**What to produce**. Copy verbatim the material from its first line to the line that holds "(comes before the", including that line.

**Source data**.
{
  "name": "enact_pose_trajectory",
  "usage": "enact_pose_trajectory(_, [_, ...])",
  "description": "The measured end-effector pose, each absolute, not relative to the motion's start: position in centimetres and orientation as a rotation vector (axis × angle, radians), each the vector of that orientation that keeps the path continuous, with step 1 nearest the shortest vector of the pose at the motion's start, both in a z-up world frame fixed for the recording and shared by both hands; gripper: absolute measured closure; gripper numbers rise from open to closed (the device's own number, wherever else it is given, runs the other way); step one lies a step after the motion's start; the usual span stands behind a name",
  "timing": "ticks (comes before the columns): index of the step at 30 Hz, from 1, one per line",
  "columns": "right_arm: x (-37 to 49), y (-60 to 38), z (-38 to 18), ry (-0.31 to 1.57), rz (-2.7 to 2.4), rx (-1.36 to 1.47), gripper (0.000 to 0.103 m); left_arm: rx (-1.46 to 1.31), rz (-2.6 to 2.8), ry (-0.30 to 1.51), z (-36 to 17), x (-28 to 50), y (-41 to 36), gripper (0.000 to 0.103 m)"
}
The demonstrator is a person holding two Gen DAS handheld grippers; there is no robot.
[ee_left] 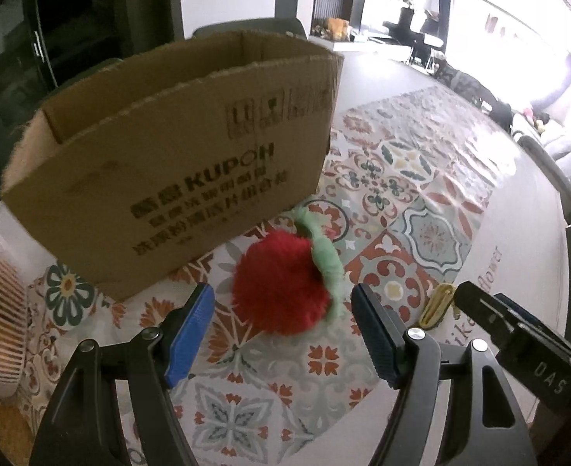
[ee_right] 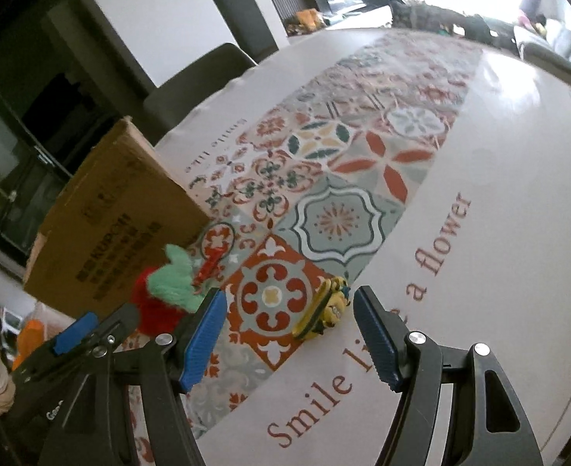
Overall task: Organize soft objects
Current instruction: 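Move the left tool to the red fluffy plush while the right tool approaches the yellow minion, then close the left tool on the red plush while the right tool grasps the minion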
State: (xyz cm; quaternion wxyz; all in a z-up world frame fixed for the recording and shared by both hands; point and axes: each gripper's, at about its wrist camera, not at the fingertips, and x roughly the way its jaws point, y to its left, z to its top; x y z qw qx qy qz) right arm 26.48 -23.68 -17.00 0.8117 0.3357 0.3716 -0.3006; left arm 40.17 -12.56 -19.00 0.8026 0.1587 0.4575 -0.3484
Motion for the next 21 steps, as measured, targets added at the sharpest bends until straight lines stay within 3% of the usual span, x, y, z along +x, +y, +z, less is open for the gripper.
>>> enact_pose_trajectory(21, [28.4,-25.4,-22.6,0.934,-0.701,0.79,0.034,0.35,-0.764,1.089,-23.9,43.1,-14.9,0.031])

**Task response**.
{
  "name": "enact_pose_trajectory",
  "usage": "enact_pose_trajectory(_, [_, ...])",
  "description": "The measured end-effector pose, each absolute, not relative to the motion's start: position in centimetres and orientation as a rotation vector (axis × angle, radians), each the vector of that orientation that keeps the path continuous, with step 1 nearest the shortest vector of the pose at the motion's start, both in a z-up world frame fixed for the recording and shared by both hands; gripper: absolute measured closure; gripper numbers rise from open to closed (the device's own number, wherever else it is given, runs the other way); step one lies a step after the motion's start; the usual span stands behind a name",
  "timing": "ticks (comes before the columns): index of the step at 30 Hz, from 1, one per line",

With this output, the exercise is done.